TEMPO.CO, Jakarta - Menteri Keuangan Sri Mulyani membeberkan sejumlah perbedaan terkait permasalahan pengelolaan keuangan negara pada era pemerintahan Susilo Bambang Yudhoyono dan Joko Widodo. Menurut dia, permasalahan keuangan yang dihadapi di masa Presiden SBY dan Jokowi berlainan.
Di masa pemerintahan SBY, tutur Sri Mulyani, harga minyak mentah meningkat menjadi US$90 per barel. Hal ini menyebabkan Anggaran Pendapatan dan Belanja Negara (APBN) goyah. Hal ini memaksa pemerintah untuk mengeluarkan subsidi lebih besar serta melakukan penyesuaian di segala lini.

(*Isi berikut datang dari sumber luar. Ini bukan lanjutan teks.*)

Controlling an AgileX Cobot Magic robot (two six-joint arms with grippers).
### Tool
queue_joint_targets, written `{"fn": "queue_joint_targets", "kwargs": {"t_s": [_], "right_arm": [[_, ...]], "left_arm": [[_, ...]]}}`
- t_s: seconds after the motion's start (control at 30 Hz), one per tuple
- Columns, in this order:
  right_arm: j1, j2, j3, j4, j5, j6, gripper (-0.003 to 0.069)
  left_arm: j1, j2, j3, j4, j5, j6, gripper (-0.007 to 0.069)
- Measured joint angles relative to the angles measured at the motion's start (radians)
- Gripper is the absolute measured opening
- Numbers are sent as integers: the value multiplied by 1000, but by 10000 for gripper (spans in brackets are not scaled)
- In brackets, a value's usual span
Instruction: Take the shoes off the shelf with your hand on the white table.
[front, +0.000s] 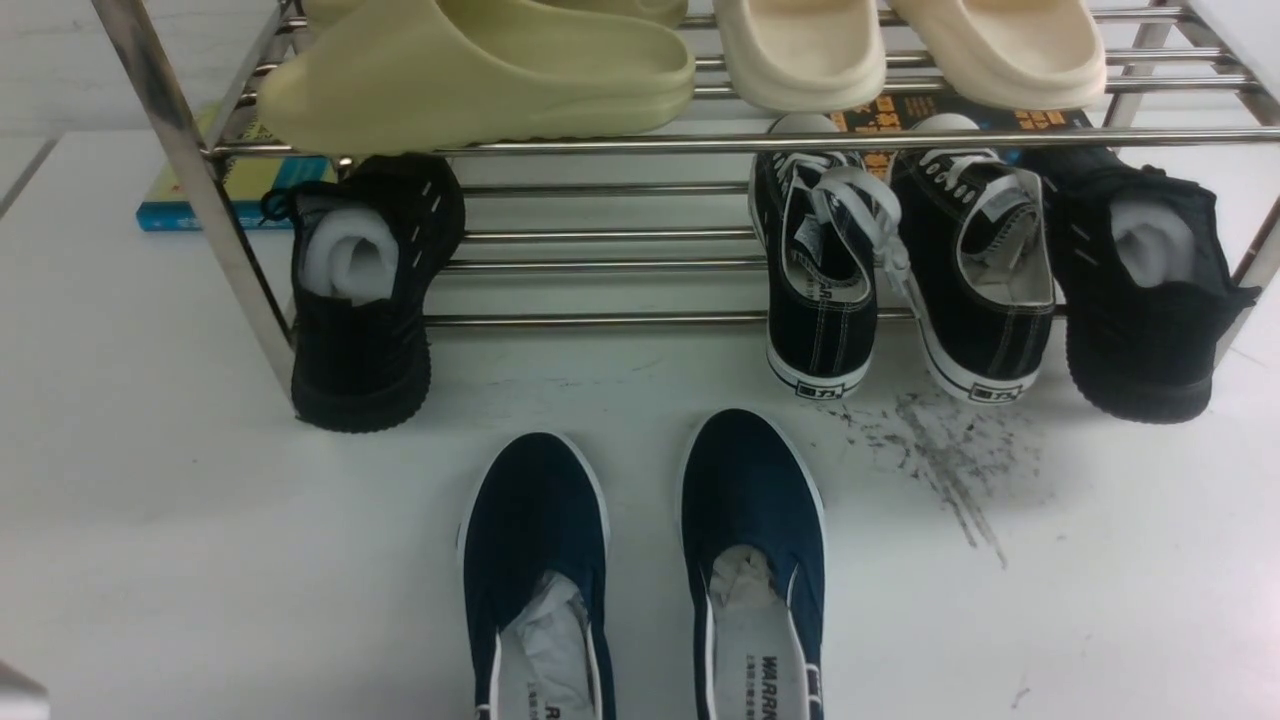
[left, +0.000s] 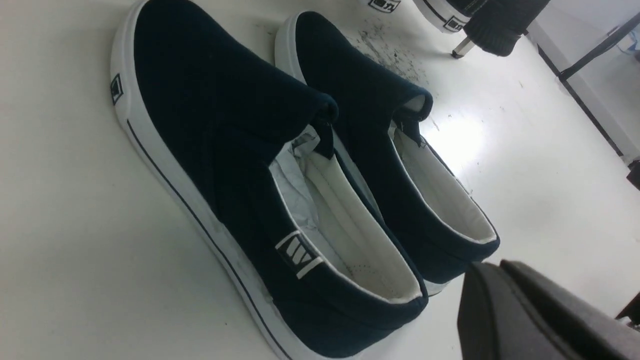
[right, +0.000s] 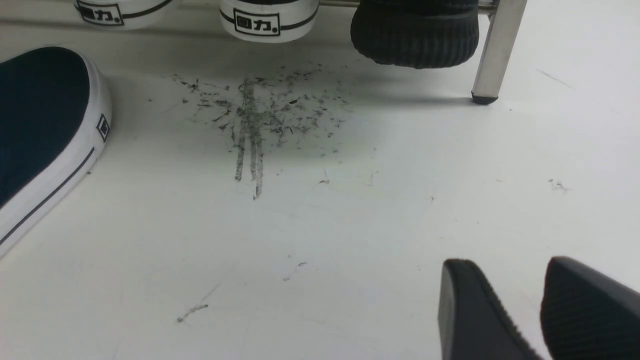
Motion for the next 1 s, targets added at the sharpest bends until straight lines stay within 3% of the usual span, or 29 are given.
{"fn": "queue_joint_targets", "kwargs": {"t_s": [0.27, 0.4, 0.43, 0.63, 1.0], "right_arm": [[0, 0, 0, 0, 0, 0, 240], [0, 0, 0, 0, 0, 0, 240], [0, 0, 0, 0, 0, 0, 240], [0, 0, 0, 0, 0, 0, 240], [0, 0, 0, 0, 0, 0, 240]], "left_arm": [[46, 0, 1, -114, 54, 189, 42], [185, 0, 1, -207, 60, 311, 43], [281, 0, 1, -258, 67, 400, 43], [557, -20, 1, -375, 105, 646, 51], [872, -217, 124, -391, 168, 695, 57]]}}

Saat itu, Sri Mulyani juga ditugasi untuk mengalokasikan perlindungan bagi warga miskin dan oleh karena itu dibuatlah Bantuan Langsung Tunai (BLT). Dampak dari krisis 1998 pun masih memiliki pengaruh pada APBN. "Itu situasi yang dihadapi Pak SBY. Poinnya waktu itu kita harus melaksanakan program baru dan tetap jalan," ujarnya, Jumat 2 Agustus 2019.
Tantangan yang berbeda muncul di era pemerintahan Presiden Jokowi. Harga minyak pada pemerintahan Jokowi berada di angka US$30 per barel, berbanding terbalik dengan masa pemerintahan SBY di mana harga minyak cenderung tinggi."Setiap zaman pasti ada tantangan khusus," ungkap Sri Mulyani.
Menkeu mengungkapkan, tantangan pada masa pemerintahan Jokowi adalah tingginya ketidakpatuhan oleh Wajib Pajak (WP) dan munculnya kebijakan tax amnesty."Waktu saya datang bulan Juli 2016, UU Tax Amnesty sudah ada tetapi peraturan belumm komplit sedangkan masyarakat sudah bertanya. Itulah yang menjadi tantangan sangat besar," kata Sri Mulyani.
Ketika menggantikan Bambang Brodjonegoro sebagai Menkeu, Sri Mulyani bercerita bahwa dirinya meminta waktu 2 hari kepada Jokowi dalam rangka mempelajari APBN yang dipandang tidak sustainable. Setelah mempelajari APBN dan mempelajari letak permasalahannya, Menkeu dalam sidang kabinet meminta agar anggaran sebesar Rp170 triliun dipotong dari APBN. "Kami potong yang paling kecil pengaruhnya pada ekonomi Indonesia dan tax amnesty bisa jalan."